To Evaluate the Long-term Safety and Tolerability of Acoramidis in Participants With Newly Diagnosed ATTR-CM (ACT-EARLY OLE)

Exclusion criteria

• ✕. Participants who completed the AG10-501 study with a diagnosis of ATTR-PN only, or who permanently discontinued study drug prior to diagnosis of ATTR-CM in AG10-501.
• ✕. History of AL or another non-TTR amyloid subtype (eg, ApoA-1, gelsolin).
• ✕. History of a monoclonal paraprotein or abnormal light chains in serum or urine (i.e., MGUS) in which AL has not been ruled out.
• ✕. Stage IV or V chronic kidney disease (corresponding to an eGFR ≤ 29 mL/min/1.73 m2), or undergoing renal dialysis, or recipient of a kidney transplant.

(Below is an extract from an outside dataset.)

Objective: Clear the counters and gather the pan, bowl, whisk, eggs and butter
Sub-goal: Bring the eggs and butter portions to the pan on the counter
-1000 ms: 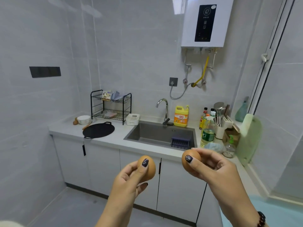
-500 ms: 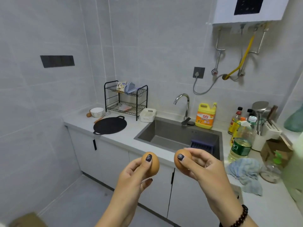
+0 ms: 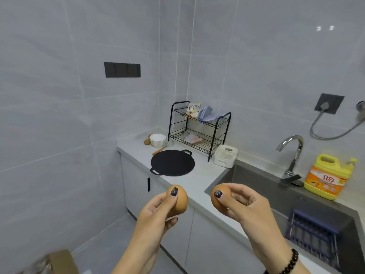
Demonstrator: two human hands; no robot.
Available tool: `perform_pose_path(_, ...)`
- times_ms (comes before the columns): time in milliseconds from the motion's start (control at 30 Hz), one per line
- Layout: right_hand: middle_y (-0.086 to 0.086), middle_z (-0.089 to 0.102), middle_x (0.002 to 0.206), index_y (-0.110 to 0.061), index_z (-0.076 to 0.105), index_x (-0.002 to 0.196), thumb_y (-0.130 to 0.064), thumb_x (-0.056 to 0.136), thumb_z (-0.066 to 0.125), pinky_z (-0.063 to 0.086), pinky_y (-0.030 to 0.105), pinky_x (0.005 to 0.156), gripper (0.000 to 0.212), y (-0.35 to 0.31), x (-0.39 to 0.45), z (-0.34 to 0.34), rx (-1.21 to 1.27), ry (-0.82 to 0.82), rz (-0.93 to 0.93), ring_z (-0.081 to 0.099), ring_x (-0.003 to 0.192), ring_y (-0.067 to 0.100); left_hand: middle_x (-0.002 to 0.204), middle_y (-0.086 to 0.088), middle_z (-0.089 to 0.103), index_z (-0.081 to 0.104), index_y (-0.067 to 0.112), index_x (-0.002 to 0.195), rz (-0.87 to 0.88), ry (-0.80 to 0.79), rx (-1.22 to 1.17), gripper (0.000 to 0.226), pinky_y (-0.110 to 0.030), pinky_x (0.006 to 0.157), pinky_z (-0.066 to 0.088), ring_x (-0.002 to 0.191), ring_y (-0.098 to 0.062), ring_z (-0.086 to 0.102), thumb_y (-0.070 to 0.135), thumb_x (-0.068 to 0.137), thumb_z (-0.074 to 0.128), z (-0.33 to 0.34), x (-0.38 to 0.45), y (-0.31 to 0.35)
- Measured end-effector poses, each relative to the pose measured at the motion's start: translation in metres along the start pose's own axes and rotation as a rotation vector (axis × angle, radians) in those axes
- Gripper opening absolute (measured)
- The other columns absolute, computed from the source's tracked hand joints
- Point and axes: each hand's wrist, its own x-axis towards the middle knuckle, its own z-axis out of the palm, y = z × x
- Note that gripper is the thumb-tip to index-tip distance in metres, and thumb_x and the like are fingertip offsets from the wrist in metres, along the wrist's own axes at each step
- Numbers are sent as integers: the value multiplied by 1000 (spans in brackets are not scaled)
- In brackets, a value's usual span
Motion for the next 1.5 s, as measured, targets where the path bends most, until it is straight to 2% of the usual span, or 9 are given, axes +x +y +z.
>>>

• ✕. Active malignancy, except for basal or squamous cell carcinoma of the skin, carcinoma in situ of the cervix that has been successfully treated. In the event a participant developed a low-grade and treatable malignancy in the AG10-501 study (eg, low-grade, localized prostate cancer) and the decision by the Investigator at that time was to continue the participant in the AG10-501 study, that participant may still qualify for Study AG10-504 after documentation with the Medical Monitor.
• ✕. History of any organ transplant (with the exception of corneal transplant).
• ✕. Known hypersensitivity to acoramidis or any of the excipients within the study drug.
• ✕. Treatment for ATTR-CM with any ATTR-oriented on- or off-label or OTC product.